Specifically, she noted that while women have long been the ones to purchase food for their families, it’s men who risk jeopardizing their masculinity by consuming certain products. “The foodscape has done a lot of damage,” she said, “in really assigning very binaristic understandings of what femininity is, what masculinity is.”
“Even though I’m studying the twenty-first century, right, the crisis that we’re in right now,” Contois said in an earlier moment, “the way you really understand it is to look back.”
“Dude” Persona
The marketing-created persona of the “dude,” which Contois explained denotes a lax, “insincere” attitude, allows men to dip into more stereotypically feminine food choices without calling their masculinity into question.
She also pointed to a history of longing for simpler, more traditional interactions with food (and ways of life) during moments of social and cultural upheaval. Even looking at the current moment, both Contois and Cowin agreed that the growing interest in plant-based foods in the U.S. reveals a lasting tinge of gendered expectations in the food industry.

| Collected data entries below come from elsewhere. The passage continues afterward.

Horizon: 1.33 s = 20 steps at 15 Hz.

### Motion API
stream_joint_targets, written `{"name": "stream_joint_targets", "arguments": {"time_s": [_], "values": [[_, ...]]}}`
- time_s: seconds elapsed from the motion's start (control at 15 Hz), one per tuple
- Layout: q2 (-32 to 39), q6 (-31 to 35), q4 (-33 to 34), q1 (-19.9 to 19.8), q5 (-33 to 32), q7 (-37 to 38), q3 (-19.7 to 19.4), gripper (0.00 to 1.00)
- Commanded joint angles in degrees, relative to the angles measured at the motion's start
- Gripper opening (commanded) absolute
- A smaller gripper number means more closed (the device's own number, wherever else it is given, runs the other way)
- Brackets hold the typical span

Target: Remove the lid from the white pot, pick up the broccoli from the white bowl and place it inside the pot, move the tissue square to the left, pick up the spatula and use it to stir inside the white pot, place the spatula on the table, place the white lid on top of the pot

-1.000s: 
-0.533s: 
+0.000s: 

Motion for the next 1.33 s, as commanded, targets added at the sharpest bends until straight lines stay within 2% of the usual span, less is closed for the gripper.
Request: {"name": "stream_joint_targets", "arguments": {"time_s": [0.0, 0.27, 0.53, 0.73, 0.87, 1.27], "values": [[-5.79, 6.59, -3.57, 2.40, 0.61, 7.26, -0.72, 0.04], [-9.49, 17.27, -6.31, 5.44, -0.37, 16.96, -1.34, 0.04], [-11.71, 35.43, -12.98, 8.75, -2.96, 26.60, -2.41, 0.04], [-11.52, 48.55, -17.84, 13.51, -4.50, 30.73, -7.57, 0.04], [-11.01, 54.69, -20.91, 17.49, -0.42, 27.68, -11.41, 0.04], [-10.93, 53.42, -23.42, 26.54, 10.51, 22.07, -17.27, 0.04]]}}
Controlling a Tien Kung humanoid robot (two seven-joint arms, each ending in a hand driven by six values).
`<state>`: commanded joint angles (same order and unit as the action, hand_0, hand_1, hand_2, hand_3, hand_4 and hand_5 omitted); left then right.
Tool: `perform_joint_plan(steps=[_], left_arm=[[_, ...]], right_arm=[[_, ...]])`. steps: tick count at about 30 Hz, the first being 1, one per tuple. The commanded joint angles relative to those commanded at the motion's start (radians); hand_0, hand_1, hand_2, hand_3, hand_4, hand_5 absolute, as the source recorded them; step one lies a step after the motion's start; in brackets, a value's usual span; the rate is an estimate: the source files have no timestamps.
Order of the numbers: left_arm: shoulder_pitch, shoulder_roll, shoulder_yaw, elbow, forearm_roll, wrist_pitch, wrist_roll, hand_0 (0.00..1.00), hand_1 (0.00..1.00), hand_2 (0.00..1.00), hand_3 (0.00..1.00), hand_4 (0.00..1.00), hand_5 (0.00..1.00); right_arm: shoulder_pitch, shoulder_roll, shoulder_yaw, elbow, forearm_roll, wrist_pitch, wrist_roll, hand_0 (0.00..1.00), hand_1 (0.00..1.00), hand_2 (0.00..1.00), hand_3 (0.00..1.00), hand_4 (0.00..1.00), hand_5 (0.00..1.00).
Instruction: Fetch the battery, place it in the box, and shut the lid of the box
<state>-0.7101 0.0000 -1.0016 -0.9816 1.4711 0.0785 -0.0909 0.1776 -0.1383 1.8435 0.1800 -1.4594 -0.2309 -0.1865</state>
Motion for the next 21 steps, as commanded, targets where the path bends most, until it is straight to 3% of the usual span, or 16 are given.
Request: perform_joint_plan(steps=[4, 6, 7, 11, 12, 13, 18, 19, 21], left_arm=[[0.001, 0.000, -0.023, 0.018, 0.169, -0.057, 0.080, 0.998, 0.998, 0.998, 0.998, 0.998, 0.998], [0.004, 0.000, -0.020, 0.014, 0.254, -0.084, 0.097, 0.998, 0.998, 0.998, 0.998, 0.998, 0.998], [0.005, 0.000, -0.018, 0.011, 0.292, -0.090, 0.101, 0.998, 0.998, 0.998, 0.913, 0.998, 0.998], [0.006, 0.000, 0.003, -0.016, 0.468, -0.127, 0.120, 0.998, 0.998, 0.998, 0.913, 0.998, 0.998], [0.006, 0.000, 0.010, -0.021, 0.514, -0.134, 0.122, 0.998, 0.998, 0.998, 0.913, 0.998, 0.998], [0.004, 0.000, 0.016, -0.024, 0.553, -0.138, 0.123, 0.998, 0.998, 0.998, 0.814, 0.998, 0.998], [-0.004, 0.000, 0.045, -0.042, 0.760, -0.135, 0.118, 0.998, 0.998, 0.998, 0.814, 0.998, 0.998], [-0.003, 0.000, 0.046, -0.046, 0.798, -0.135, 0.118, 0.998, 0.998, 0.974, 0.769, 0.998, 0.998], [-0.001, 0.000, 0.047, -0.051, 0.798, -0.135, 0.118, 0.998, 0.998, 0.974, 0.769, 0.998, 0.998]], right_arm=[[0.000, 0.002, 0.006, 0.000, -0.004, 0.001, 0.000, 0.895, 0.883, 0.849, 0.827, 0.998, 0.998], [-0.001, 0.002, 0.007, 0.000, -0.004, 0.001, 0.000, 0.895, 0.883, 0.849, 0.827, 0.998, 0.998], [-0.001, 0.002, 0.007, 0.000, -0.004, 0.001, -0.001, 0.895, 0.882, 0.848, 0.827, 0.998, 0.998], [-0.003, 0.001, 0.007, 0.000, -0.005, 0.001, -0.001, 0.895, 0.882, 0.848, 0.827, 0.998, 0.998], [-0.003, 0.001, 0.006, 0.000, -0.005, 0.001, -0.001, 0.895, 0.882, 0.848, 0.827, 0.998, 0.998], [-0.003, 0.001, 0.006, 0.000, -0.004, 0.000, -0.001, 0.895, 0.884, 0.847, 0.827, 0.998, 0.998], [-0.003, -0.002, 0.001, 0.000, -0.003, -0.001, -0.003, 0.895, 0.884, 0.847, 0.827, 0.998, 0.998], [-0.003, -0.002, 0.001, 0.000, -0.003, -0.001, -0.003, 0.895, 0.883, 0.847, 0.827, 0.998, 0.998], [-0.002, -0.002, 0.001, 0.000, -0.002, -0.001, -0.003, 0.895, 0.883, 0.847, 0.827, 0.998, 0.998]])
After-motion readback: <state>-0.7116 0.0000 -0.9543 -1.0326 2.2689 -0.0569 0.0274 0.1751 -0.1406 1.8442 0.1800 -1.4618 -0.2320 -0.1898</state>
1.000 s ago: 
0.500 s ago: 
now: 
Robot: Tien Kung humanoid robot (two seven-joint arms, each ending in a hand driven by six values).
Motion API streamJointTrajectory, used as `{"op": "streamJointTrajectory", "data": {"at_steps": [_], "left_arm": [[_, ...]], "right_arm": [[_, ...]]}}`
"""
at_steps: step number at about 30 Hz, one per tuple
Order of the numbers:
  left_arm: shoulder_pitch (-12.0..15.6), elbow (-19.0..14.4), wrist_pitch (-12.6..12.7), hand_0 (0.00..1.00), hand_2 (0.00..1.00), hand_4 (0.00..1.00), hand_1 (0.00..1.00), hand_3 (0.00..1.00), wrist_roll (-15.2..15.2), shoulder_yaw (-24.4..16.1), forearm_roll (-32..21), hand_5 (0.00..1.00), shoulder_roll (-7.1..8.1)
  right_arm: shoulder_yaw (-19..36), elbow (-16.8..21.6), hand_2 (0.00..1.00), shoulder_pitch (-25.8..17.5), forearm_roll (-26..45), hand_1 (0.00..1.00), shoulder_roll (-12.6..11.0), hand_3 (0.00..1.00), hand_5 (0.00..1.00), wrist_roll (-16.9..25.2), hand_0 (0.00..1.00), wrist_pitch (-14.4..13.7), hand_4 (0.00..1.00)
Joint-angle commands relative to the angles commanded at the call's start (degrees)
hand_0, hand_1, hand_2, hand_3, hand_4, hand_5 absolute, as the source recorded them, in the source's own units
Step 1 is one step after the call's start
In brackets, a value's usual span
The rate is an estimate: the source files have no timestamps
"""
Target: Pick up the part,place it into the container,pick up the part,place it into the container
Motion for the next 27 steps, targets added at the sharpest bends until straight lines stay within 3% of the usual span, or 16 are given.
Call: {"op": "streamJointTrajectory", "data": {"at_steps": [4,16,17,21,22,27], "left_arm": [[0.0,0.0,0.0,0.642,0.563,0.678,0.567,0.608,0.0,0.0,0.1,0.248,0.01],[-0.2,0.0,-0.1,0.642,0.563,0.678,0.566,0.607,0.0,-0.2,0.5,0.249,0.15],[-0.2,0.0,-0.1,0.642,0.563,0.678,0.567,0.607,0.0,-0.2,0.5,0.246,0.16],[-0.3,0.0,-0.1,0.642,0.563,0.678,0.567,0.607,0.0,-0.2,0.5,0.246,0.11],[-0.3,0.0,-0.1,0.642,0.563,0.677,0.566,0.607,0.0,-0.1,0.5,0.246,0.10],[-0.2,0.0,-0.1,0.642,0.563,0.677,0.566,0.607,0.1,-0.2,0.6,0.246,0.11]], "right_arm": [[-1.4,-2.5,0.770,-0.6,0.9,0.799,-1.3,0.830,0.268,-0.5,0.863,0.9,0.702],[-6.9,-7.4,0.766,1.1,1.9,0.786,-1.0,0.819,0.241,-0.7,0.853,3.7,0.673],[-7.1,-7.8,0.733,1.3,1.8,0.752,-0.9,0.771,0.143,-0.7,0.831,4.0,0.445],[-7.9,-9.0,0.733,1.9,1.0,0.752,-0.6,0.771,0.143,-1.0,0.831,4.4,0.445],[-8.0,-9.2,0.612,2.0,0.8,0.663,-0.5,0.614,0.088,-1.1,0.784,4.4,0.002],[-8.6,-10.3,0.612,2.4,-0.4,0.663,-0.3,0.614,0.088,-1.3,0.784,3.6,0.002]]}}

“There are cultures who have eaten nothing but vegetables, you know, for millennia, but we seem to need to make substitutions,” Cowin said. “And, you know, I think there is something gendered about that ... that you need a ‘burger.’ Do we really need an Impossible Burger?”
With OffLimits, Miller hopes to break away from gendered food industry norms — and reimagine outdated modes of advertising, while she’s at it.
“Our tagline is ‘We’d never put you in a box. Boxes are for cereal.’ very intentionally, because we don’t want to tell you what to do,” she explained. “You deserve to have something sugary, sweet, delicious, amazing!”
In addition to tackling themes of gender, Miller’s cereal mascots speak to more modern-day understandings of mental health. She believes that young people — often the primary targets of cereal marketing — speak more freely today about anxiety and depression than in years past.
When Cowin asked about the consumer response thus far, Miller didn’t hold back; sometimes, she senses that people don’t relate to her mission. These are the same people, she suspects, who aren’t game to challenge gender norms in “real life,” either.
But the good stories are promising.
“People start talking to the characters,” Miller said. “They’ll send us DMs, they’ll send us emails, and they’ll address it to Dash or Zombie. They really get it, and it just — it warms my heart so much.”
Author Emily Contois noted that while women have long been the ones to purchase food for their families, it’s men who risk jeopardizing their masculinity by consuming certain products.